Starting at the first line of the data, print each line verbatim up to and including the line bearing "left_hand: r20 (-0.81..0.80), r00", omitting pictures.
** Opening Data below block **
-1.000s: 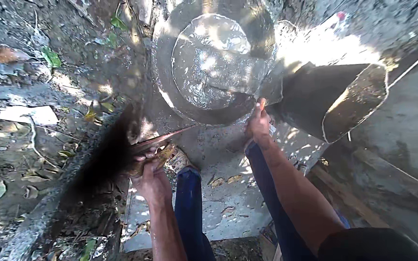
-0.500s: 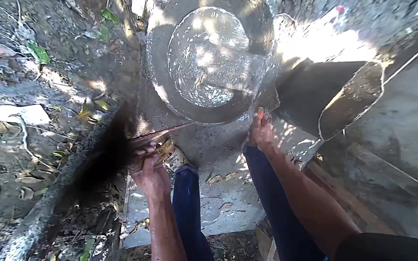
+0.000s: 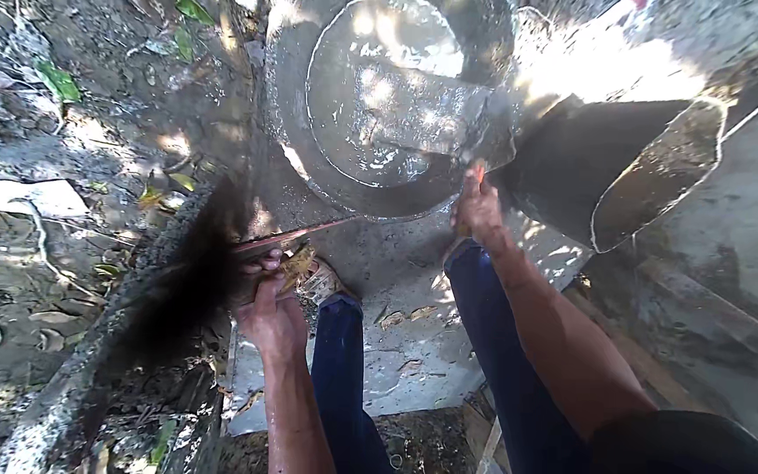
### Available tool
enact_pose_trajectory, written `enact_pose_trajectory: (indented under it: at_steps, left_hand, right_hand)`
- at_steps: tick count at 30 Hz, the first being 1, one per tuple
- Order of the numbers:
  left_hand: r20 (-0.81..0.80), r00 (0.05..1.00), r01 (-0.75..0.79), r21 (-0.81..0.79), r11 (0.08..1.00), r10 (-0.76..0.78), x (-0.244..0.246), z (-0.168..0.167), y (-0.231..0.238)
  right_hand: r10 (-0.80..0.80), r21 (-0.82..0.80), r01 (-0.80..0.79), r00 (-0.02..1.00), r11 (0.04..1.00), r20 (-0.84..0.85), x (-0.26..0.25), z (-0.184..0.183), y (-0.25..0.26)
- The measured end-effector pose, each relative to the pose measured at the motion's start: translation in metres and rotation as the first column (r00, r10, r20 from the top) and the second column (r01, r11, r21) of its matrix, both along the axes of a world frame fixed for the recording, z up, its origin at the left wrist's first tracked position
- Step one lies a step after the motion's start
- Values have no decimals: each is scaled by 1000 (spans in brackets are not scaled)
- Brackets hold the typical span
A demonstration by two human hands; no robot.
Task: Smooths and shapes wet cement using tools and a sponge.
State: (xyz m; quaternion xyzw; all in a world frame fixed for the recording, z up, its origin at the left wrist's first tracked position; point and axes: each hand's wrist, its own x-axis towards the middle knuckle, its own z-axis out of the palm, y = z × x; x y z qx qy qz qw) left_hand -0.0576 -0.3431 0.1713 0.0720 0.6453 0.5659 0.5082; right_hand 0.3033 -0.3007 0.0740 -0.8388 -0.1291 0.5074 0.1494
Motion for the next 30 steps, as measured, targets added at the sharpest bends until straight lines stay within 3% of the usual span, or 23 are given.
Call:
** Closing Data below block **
### Exercise answer
-1.000s: 
-0.500s: 
+0.000s: 
### Available tool
enact_pose_trajectory, written `enact_pose_trajectory: (indented under it: at_steps, left_hand, right_hand)`
- at_steps: tick count at 30 Hz, the first being 1, one per tuple
- Order of the numbers:
  left_hand: r20 (-0.81..0.80), r00 (0.05..1.00), r01 (-0.75..0.79), r21 (-0.81..0.79), r11 (0.08..1.00), r10 (-0.76..0.78), x (-0.244..0.246), z (-0.168..0.167), y (-0.231..0.238)

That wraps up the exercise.